I have built a couple of tools for Twitter forensics over the last few weeks – an image capture system that can screenshot about 4,800 tweets per hour if I light up my whole cloud, and I have a tweet recorder that can do around 180,000 tweets per hour. I turned it loose on the Twitter accounts of thirty three Wikistrat analysts earlier today, but got impatient and pulled their files when it was only halfway done.
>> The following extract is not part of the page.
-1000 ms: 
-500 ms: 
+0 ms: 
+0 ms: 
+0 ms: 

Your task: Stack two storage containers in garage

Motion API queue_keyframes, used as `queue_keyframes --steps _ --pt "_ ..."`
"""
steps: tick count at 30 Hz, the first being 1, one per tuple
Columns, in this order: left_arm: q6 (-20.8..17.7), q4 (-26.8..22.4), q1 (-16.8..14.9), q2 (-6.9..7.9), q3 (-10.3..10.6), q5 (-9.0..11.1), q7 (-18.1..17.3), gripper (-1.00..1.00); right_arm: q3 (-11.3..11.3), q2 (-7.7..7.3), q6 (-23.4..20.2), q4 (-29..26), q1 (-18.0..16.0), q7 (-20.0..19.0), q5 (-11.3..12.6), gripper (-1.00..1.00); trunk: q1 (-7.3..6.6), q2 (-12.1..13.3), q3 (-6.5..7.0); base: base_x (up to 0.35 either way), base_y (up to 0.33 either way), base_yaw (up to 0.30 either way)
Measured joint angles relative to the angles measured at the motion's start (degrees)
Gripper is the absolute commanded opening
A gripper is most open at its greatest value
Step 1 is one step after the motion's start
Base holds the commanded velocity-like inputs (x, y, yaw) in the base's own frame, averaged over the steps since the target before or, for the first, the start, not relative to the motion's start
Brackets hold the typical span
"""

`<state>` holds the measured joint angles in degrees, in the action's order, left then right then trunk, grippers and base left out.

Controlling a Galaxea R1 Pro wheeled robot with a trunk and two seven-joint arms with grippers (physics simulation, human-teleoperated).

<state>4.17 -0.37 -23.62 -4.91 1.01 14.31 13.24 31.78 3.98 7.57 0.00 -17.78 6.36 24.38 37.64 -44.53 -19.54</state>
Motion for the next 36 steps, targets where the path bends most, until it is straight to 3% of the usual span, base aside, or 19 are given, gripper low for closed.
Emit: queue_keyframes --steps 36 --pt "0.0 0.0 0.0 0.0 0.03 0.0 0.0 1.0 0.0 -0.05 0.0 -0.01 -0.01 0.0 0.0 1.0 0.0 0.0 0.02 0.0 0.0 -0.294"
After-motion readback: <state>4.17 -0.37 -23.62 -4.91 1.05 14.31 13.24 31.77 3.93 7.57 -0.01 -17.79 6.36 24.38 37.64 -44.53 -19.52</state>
These are the over 6,000 twitter accounts I found mentioned in 27,000 captured tweets.

Wikistrat Analysts' Mentions

Wikistrat Analysts’ Mentions

This is good for identifying who is most active, but once we know that we start excluding the accounts mentioned just one, then twice, until we narrow down to a few hundred nodes that we can visualize including their names.

Wikistrat Analysts Multiple Mentions

Wikistrat Analysts Multiple Mentions

Once we narrow the field to those with five or more mentions all we see are the Wikistrat people and a roughly even mix of print media outlets and others who have something to say about foreign policy. Keep in mind only 20% of them have Twitter and those that do are professional in their demeanor – not much chatter, no fighting, their public faces are their product.
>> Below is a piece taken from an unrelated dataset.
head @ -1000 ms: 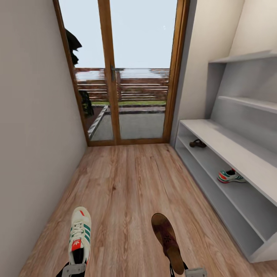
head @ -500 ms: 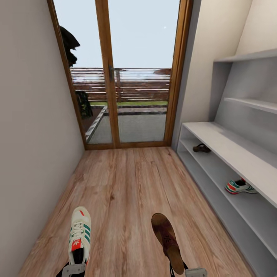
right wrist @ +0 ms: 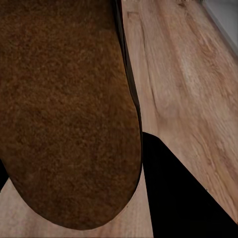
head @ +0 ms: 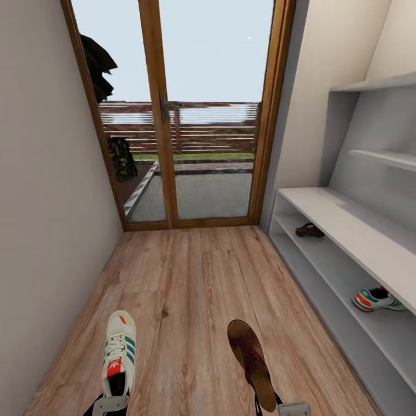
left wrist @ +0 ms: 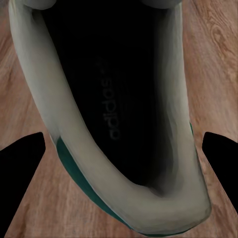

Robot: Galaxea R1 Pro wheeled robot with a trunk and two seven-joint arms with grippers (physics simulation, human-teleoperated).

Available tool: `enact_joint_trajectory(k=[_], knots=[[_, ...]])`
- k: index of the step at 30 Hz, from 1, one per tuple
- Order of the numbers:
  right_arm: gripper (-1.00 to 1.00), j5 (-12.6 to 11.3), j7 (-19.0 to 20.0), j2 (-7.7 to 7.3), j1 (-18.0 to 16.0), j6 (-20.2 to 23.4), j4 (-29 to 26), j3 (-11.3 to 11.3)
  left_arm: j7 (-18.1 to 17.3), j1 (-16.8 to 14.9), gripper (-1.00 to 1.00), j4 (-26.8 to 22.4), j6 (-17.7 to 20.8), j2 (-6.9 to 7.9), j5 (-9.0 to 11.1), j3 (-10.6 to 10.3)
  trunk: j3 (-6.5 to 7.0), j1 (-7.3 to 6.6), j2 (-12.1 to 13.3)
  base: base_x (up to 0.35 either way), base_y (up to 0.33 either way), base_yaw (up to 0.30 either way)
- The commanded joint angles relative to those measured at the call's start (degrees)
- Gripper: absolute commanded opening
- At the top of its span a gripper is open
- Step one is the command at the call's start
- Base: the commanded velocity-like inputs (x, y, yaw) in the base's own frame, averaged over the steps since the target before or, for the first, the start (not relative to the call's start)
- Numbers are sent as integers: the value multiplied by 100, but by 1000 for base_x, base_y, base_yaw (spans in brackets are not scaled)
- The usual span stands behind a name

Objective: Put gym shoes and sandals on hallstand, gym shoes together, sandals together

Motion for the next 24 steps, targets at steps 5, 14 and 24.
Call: enact_joint_trajectory(k=[5, 14, 24], knots=[[-100, -72, -11, -2, -6, -22, -2, 51, -22, -4, -100, 6, -17, -4, -6, 21, -5, 2, -2, 330, 0, 0], [-100, -72, -11, 0, -6, -21, -6, 52, -22, -4, -100, 7, -17, -11, -6, 16, -5, 2, -2, 331, 15, 0], [-100, -72, -11, 0, -6, -21, -12, 54, -22, -4, -100, 11, -17, -12, -6, 13, -5, 2, -2, 331, 73, 0]])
Wikistrat Analysts & Those Frequently Mentioned

Wikistrat Analysts & Those Frequently Mentioned

I get hashtags at the same time I extract mentions. I was surprised to find a very large number of single use tags. Once I focused on those mentioned five or more times it became clear which regions mattered to the analysts I had captured.

Wikistrat Analysts Tag Usage

Wikistrat Analysts Tag Usage

So what did we learn here? I think that Maltego’s inclusion of named entity recognition is very handy, but for large volume long term observation of the small, easily parsed messages from Twitter, a hand built solution is vastly more effective. Gephi’s automatic community detection, detailed methods for weighting nodes, and an extensible set of layout methods permit me to handle a hundred times the entities I can with Maltego.

What’s next? We can start with a group of Twitter accounts, learn who their associates are, and what they are discussing. Every tweet has a timestamp, but we’ve not really done anything about the temporal aspect of the conversations we isolate.

I recently gave SplunkStorm a try and I was immediately taken with the value of this machine data indexing tool. Unlike its big brother, Splunk, the software as a service free account version permits up to six people to share the content, and it has room for up to six million tweets. I rigged my tweet recorder to create files that are just under the hundred megabyte upload limit – so a user with just a small amount of training can pick up a cache of nearly 600,000 tweets, load them into SplunkStorm, and explore at their leisure.

The other thing I am going to try is this – the Gephi Graph Streaming plugin. If we have long term captures of friend relationships, mentions, and hashtags, we should be able to see how groups form and disperse, as well as the ebb and flow of conversations within them.